- _Task prompt_
Copy each line below exactly.

Data provided START

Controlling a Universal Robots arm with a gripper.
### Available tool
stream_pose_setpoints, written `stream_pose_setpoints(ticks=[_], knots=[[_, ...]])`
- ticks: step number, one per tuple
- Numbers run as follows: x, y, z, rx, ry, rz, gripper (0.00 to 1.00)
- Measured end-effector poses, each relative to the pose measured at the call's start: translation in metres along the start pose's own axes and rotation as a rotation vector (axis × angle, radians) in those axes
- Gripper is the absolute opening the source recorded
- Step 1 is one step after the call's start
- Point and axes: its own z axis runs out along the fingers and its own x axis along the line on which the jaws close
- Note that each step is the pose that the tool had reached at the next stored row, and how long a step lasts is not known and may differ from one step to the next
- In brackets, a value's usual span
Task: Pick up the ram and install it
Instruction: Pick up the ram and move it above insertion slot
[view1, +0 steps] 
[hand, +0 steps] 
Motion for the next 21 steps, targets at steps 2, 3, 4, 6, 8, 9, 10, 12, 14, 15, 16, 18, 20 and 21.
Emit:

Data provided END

- _Your response_
Controlling a Universal Robots arm with a gripper.
### Available tool
stream_pose_setpoints, written `stream_pose_setpoints(ticks=[_], knots=[[_, ...]])`
- ticks: step number, one per tuple
- Numbers run as follows: x, y, z, rx, ry, rz, gripper (0.00 to 1.00)
- Measured end-effector poses, each relative to the pose measured at the call's start: translation in metres along the start pose's own axes and rotation as a rotation vector (axis × angle, radians) in those axes
- Gripper is the absolute opening the source recorded
- Step 1 is one step after the call's start
- Point and axes: its own z axis runs out along the fingers and its own x axis along the line on which the jaws close
- Note that each step is the pose that the tool had reached at the next stored row, and how long a step lasts is not known and may differ from one step to the next
- In brackets, a value's usual span
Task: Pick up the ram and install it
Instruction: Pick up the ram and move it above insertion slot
[view1, +0 steps] 
[hand, +0 steps] 
Motion for the next 21 steps, targets at steps 2, 3, 4, 6, 8, 9, 10, 12, 14, 15, 16, 18, 20 and 21.
Emit:

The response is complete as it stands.